Work item:
In your copy of the data below, reproduce every entry exactly and omit the pictures.

Records drawn from a dataset
_ _ _ _ _ _ _
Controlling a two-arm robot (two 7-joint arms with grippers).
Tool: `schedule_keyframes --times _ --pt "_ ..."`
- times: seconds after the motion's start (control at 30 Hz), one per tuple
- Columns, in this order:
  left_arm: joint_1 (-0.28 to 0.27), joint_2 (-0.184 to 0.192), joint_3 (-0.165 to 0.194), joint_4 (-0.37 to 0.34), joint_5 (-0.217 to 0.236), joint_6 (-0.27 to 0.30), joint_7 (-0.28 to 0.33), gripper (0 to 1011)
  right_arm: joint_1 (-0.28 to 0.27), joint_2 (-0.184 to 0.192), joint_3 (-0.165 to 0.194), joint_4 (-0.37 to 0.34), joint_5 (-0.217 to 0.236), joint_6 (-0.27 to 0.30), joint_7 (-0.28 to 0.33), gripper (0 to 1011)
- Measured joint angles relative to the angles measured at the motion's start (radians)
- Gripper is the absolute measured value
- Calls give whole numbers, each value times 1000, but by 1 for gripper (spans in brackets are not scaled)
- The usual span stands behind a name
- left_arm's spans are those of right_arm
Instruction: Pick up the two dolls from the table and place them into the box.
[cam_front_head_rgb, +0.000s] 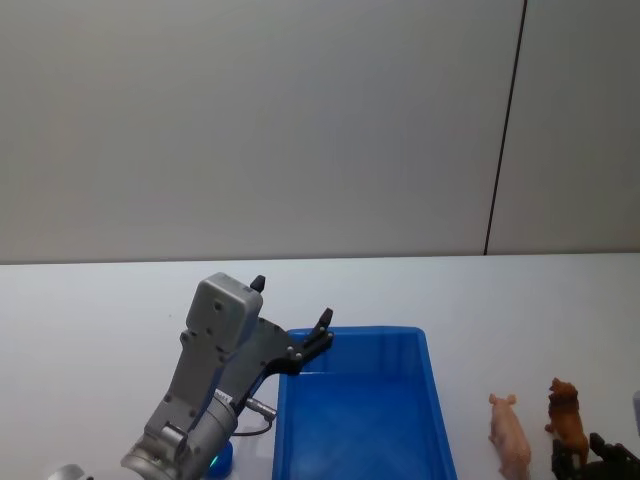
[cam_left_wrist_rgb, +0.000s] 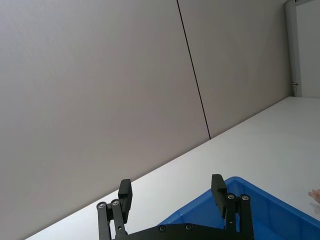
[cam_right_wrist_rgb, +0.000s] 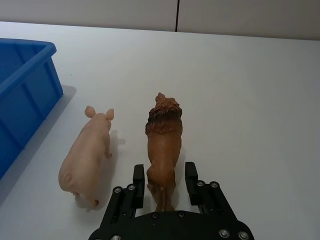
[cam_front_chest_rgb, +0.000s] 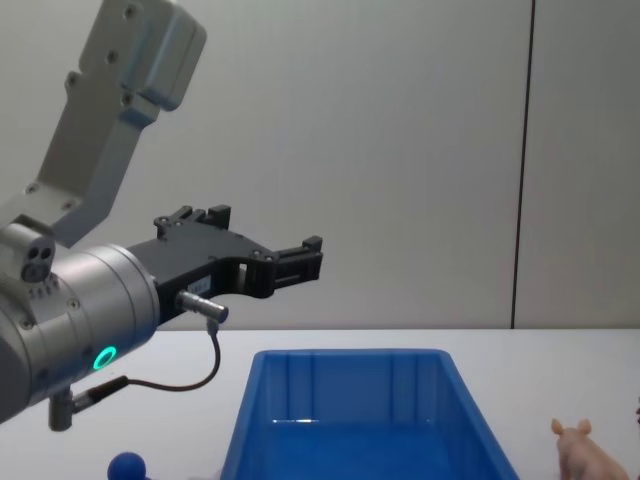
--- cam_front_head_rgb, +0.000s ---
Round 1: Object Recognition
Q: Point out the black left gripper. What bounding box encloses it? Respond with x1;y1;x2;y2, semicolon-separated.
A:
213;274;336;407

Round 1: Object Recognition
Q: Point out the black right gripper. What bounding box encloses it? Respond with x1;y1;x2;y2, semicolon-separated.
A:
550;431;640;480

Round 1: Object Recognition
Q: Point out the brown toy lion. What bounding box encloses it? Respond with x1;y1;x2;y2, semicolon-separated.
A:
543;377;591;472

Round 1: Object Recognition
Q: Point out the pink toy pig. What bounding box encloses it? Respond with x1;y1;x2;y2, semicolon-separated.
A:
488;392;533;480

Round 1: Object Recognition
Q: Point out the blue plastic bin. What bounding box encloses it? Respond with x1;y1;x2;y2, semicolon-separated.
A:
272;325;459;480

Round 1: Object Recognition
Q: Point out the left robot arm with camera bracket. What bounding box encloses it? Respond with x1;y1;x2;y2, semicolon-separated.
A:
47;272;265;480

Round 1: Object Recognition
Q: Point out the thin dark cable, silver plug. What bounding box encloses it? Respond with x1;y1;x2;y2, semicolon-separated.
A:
_ _ _ _ _ _ _
Result of the exercise:
Controlling a two-arm robot (two 7-joint arms with grippers).
Tool: `schedule_keyframes --times _ --pt "_ ..."`
- times: seconds after the motion's start (control at 30 Hz), one per tuple
- Columns, in this order:
  left_arm: joint_1 (-0.28 to 0.27), joint_2 (-0.184 to 0.192), joint_3 (-0.165 to 0.194), joint_4 (-0.37 to 0.34), joint_5 (-0.217 to 0.236), joint_6 (-0.27 to 0.30), joint_7 (-0.28 to 0.33), gripper (0 to 1011)
  right_arm: joint_1 (-0.28 to 0.27), joint_2 (-0.184 to 0.192), joint_3 (-0.165 to 0.194), joint_4 (-0.37 to 0.34), joint_5 (-0.217 to 0.236), joint_6 (-0.27 to 0.30), joint_7 (-0.28 to 0.33), gripper (0 to 1011)
- Measured joint angles relative to the angles measured at the motion's start (radians)
- Gripper is the absolute measured value
- Calls give whole numbers, each value times 1000, but by 1 for gripper (spans in brackets are not scaled)
- The usual span stands behind a name
- left_arm's spans are those of right_arm
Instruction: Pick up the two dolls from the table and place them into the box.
[cam_front_head_rgb, +0.000s] 
[cam_left_wrist_rgb, +0.000s] 
[cam_right_wrist_rgb, +0.000s] 
[cam_front_chest_rgb, +0.000s] 
--- cam_front_head_rgb, +0.000s ---
Round 1: Object Recognition
Q: Point out the black left gripper. What bounding box encloses it? Respond with x1;y1;x2;y2, semicolon-separated.
A:
213;274;336;407

Round 1: Object Recognition
Q: Point out the black right gripper. What bounding box encloses it? Respond with x1;y1;x2;y2, semicolon-separated.
A:
550;431;640;480

Round 1: Object Recognition
Q: Point out the brown toy lion. What bounding box encloses it? Respond with x1;y1;x2;y2, semicolon-separated.
A:
543;377;591;472

Round 1: Object Recognition
Q: Point out the pink toy pig. What bounding box encloses it? Respond with x1;y1;x2;y2, semicolon-separated.
A:
488;392;533;480

Round 1: Object Recognition
Q: Point out the blue plastic bin. What bounding box encloses it? Respond with x1;y1;x2;y2, semicolon-separated.
A:
272;325;459;480

Round 1: Object Recognition
Q: Point out the left robot arm with camera bracket. What bounding box encloses it? Respond with x1;y1;x2;y2, semicolon-separated.
A:
47;272;265;480

Round 1: Object Recognition
Q: Point out the thin dark cable, silver plug. What bounding box encloses it? Respond with x1;y1;x2;y2, semicolon-separated.
A:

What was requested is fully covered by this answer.